Set down each line from the start of the material exactly, please, up to and including the one that contains "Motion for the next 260".

§ **Task data**
· · · · ·

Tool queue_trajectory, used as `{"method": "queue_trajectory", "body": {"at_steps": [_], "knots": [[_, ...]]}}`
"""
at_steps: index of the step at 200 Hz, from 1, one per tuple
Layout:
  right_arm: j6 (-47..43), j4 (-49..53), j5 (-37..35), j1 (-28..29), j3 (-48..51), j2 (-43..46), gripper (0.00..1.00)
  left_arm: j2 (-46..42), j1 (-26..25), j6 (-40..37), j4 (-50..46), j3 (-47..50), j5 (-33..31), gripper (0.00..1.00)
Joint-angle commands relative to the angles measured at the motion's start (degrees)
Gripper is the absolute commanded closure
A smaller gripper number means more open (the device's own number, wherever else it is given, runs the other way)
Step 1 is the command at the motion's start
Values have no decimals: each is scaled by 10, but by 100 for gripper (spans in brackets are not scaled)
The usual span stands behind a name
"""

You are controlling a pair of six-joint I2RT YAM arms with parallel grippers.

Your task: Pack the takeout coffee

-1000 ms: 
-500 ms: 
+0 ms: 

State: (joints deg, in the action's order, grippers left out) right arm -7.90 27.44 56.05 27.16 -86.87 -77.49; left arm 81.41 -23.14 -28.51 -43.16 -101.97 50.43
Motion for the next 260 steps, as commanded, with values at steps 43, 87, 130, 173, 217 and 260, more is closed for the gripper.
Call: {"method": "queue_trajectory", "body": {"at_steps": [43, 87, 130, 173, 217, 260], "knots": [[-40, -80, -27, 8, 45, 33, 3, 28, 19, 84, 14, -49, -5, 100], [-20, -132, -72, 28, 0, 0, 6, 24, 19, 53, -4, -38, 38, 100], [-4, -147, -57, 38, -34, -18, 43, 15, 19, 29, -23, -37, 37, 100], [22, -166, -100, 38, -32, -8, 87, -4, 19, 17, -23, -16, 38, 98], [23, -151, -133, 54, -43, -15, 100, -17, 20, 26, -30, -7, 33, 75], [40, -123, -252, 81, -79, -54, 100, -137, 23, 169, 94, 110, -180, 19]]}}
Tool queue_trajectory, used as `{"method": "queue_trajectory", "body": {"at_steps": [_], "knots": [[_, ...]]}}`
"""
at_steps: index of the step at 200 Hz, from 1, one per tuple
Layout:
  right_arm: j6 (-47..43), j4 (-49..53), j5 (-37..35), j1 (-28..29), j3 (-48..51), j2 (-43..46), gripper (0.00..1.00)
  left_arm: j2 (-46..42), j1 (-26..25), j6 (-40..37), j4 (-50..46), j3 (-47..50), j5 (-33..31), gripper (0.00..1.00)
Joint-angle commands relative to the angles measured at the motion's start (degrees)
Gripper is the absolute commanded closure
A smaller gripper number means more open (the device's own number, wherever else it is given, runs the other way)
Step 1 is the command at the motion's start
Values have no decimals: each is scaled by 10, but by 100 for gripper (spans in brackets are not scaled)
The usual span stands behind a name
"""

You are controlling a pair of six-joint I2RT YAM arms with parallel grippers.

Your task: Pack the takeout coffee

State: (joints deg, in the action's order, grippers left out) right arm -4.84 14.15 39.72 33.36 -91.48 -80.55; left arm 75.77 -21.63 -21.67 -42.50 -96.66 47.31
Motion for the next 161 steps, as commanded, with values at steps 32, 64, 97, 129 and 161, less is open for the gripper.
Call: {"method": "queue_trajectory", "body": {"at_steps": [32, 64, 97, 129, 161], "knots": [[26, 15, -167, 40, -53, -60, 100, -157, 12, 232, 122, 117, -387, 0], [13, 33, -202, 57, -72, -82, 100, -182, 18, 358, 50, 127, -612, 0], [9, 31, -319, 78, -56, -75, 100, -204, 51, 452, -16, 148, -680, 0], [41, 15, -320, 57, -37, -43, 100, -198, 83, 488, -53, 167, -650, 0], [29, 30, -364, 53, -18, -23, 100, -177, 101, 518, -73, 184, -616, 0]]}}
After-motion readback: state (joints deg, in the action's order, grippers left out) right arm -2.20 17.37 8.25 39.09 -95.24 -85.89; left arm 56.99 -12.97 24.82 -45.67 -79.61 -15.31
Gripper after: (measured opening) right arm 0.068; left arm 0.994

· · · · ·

§ **Reply to the task**
Tool queue_trajectory, used as `{"method": "queue_trajectory", "body": {"at_steps": [_], "knots": [[_, ...]]}}`
"""
at_steps: index of the step at 200 Hz, from 1, one per tuple
Layout:
  right_arm: j6 (-47..43), j4 (-49..53), j5 (-37..35), j1 (-28..29), j3 (-48..51), j2 (-43..46), gripper (0.00..1.00)
  left_arm: j2 (-46..42), j1 (-26..25), j6 (-40..37), j4 (-50..46), j3 (-47..50), j5 (-33..31), gripper (0.00..1.00)
Joint-angle commands relative to the angles measured at the motion's start (degrees)
Gripper is the absolute commanded closure
A smaller gripper number means more open (the device's own number, wherever else it is given, runs the other way)
Step 1 is the command at the motion's start
Values have no decimals: each is scaled by 10, but by 100 for gripper (spans in brackets are not scaled)
The usual span stands behind a name
"""

You are controlling a pair of six-joint I2RT YAM arms with parallel grippers.

Your task: Pack the takeout coffee

-1000 ms: 
-500 ms: 
+0 ms: 

State: (joints deg, in the action's order, grippers left out) right arm -7.90 27.44 56.05 27.16 -86.87 -77.49; left arm 81.41 -23.14 -28.51 -43.16 -101.97 50.43
Motion for the next 260 steps, as commanded, with values at steps 43, 87, 130, 173, 217 and 260, more is closed for the gripper.

That wraps up the exercise.